Required action:
Print out the full listing below, word for word.

Study material:
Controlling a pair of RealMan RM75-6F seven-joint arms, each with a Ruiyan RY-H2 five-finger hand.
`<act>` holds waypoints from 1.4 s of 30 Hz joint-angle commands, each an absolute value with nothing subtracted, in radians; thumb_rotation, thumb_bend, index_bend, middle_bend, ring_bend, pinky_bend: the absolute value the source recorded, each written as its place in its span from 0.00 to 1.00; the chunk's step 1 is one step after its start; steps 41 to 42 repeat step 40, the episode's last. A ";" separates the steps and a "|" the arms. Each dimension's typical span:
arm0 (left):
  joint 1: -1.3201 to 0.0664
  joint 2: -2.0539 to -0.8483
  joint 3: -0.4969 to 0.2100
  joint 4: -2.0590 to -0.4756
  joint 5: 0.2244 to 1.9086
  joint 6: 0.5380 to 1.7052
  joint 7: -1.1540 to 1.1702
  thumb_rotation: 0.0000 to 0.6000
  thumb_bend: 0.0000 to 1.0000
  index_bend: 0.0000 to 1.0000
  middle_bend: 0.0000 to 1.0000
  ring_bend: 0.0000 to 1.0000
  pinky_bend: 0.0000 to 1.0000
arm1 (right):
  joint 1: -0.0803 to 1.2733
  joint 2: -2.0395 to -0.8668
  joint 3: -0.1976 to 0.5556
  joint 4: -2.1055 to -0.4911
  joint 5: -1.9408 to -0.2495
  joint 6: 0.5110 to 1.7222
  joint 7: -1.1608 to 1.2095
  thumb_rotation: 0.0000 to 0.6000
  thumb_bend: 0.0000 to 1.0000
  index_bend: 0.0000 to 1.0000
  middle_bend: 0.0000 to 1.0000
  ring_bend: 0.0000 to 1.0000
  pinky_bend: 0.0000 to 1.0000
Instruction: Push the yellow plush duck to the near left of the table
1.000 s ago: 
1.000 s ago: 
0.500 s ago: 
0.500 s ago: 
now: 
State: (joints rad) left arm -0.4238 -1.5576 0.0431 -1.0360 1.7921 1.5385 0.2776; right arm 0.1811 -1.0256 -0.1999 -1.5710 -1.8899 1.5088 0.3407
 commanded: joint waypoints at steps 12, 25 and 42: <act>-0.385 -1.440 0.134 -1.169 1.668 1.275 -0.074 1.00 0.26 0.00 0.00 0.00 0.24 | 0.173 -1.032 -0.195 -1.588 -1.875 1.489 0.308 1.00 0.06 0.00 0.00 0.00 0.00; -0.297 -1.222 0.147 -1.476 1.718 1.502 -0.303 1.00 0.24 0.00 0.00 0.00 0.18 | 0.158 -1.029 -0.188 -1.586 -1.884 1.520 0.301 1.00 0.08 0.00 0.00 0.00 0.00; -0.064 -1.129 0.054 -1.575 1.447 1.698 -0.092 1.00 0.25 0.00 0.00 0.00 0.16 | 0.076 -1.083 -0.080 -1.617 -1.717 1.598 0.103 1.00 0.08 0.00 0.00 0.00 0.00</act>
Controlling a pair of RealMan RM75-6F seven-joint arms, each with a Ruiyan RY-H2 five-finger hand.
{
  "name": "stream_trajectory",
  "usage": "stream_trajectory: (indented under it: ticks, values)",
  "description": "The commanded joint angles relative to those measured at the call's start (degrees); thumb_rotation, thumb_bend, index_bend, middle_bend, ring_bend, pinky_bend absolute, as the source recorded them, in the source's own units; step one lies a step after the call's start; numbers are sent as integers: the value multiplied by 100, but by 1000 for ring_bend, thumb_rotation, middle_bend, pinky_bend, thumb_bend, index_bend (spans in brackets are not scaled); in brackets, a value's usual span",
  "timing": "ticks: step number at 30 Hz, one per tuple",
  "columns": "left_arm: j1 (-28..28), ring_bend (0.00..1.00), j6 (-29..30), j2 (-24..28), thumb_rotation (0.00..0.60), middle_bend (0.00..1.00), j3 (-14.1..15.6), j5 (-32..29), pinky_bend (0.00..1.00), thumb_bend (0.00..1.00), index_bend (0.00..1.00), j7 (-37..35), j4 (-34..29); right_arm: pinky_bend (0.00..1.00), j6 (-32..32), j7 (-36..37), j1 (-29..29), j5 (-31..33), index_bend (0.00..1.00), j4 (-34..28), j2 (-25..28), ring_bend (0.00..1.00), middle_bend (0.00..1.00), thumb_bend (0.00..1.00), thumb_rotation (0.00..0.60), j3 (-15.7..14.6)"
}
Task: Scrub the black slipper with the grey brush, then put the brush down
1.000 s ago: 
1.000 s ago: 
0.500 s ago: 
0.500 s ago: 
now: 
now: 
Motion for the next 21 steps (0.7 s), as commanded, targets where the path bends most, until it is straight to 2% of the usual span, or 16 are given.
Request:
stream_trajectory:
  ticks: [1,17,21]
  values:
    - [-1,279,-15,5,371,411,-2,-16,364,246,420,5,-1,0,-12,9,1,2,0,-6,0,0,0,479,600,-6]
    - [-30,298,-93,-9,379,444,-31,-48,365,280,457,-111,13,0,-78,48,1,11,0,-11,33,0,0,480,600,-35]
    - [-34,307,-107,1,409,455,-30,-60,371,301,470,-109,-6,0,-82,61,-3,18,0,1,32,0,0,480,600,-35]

Result of this exercise:
Controlling a pair of RealMan RM75-6F seven-joint arms, each with a Ruiyan RY-H2 five-finger hand.
`<act>` holds waypoints from 1.4 s of 30 Hz joint-angle commands, each an absolute value with nothing subtracted, in radians; thumb_rotation, thumb_bend, index_bend, middle_bend, ring_bend, pinky_bend: the absolute value the source recorded, each written as its place in its span from 0.00 to 1.00; the chunk's step 1 is one step after its start; steps 41 to 42 repeat step 40, the episode's last. A ";" separates the steps and a "|" the arms. Each dimension's typical span:
arm0 (left):
  joint 1: -1.3201 to 0.0664
  joint 2: -2.0539 to -0.8483
  joint 3: -0.4969 to 0.2100
  joint 4: -2.0590 to -0.4756
  joint 5: 0.2244 to 1.9086
  joint 6: 0.5380 to 1.7052
  joint 7: -1.1540 to 1.1702
  thumb_rotation: 0.0000 to 0.6000
  thumb_bend: 0.0000 to 1.0000
  index_bend: 0.0000 to 1.0000
  middle_bend: 0.0000 to 1.0000
  ring_bend: 0.0000 to 1.0000
  pinky_bend: 0.0000 to 1.0000
arm1 (right):
  joint 1: -0.0803 to 1.2733
  joint 2: -2.0395 to -0.8668
  joint 3: -0.1976 to 0.5556
  joint 4: -2.1055 to -0.4911
  joint 5: -1.9408 to -0.2495
  joint 6: 0.5110 to 1.7222
  joint 7: -1.1608 to 1.2095
  thumb_rotation: 0.0000 to 0.6000
  thumb_bend: 0.0000 to 1.0000
  index_bend: 0.0000 to 1.0000
  middle_bend: 0.0000 to 1.0000
  ring_bend: 0.0000 to 1.0000
  pinky_bend: 0.0000 to 1.0000
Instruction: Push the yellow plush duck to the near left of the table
1.000 s ago: 
1.000 s ago: 
0.500 s ago: 
0.500 s ago: 
now: 
State: (joints rad) left arm -0.4238 -1.5576 0.0431 -1.0360 1.7921 1.5385 0.2776; right arm 0.1811 -1.0256 -0.1999 -1.5710 -1.8899 1.5088 0.3407
 commanded: joint waypoints at steps 12, 25 and 42: <act>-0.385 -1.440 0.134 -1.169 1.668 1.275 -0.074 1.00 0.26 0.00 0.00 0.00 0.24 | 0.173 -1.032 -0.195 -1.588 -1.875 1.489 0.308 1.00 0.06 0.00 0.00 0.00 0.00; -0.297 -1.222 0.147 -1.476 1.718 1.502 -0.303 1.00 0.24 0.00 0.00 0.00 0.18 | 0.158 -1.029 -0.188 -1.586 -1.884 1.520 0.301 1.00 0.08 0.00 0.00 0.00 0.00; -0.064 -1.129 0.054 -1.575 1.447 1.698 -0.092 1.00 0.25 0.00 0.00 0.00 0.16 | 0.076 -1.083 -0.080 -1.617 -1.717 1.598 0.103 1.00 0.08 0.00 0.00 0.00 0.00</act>
Controlling a pair of RealMan RM75-6F seven-joint arms, each with a Ruiyan RY-H2 five-finger hand.
{
  "name": "stream_trajectory",
  "usage": "stream_trajectory: (indented under it: ticks, values)",
  "description": "The commanded joint angles relative to those measured at the call's start (degrees); thumb_rotation, thumb_bend, index_bend, middle_bend, ring_bend, pinky_bend absolute, as the source recorded them, in the source's own units; step one lies a step after the call's start; numbers are sent as integers: the value multiplied by 100, but by 1000 for ring_bend, thumb_rotation, middle_bend, pinky_bend, thumb_bend, index_bend (spans in brackets are not scaled); in brackets, a value's usual span",
  "timing": "ticks: step number at 30 Hz, one per tuple",
  "columns": "left_arm: j1 (-28..28), ring_bend (0.00..1.00), j6 (-29..30), j2 (-24..28), thumb_rotation (0.00..0.60), middle_bend (0.00..1.00), j3 (-14.1..15.6), j5 (-32..29), pinky_bend (0.00..1.00), thumb_bend (0.00..1.00), index_bend (0.00..1.00), j7 (-37..35), j4 (-34..29); right_arm: pinky_bend (0.00..1.00), j6 (-32..32), j7 (-36..37), j1 (-29..29), j5 (-31..33), index_bend (0.00..1.00), j4 (-34..28), j2 (-25..28), ring_bend (0.00..1.00), middle_bend (0.00..1.00), thumb_bend (0.00..1.00), thumb_rotation (0.00..0.60), j3 (-15.7..14.6)"
}
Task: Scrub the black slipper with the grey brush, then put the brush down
1.000 s ago: 
1.000 s ago: 
0.500 s ago: 
0.500 s ago: 
now: 
now: 
Motion for the next 21 steps (0.7 s), as commanded, targets where the path bends most, until it is straight to 2% of the usual span, or 16 are given.
Request:
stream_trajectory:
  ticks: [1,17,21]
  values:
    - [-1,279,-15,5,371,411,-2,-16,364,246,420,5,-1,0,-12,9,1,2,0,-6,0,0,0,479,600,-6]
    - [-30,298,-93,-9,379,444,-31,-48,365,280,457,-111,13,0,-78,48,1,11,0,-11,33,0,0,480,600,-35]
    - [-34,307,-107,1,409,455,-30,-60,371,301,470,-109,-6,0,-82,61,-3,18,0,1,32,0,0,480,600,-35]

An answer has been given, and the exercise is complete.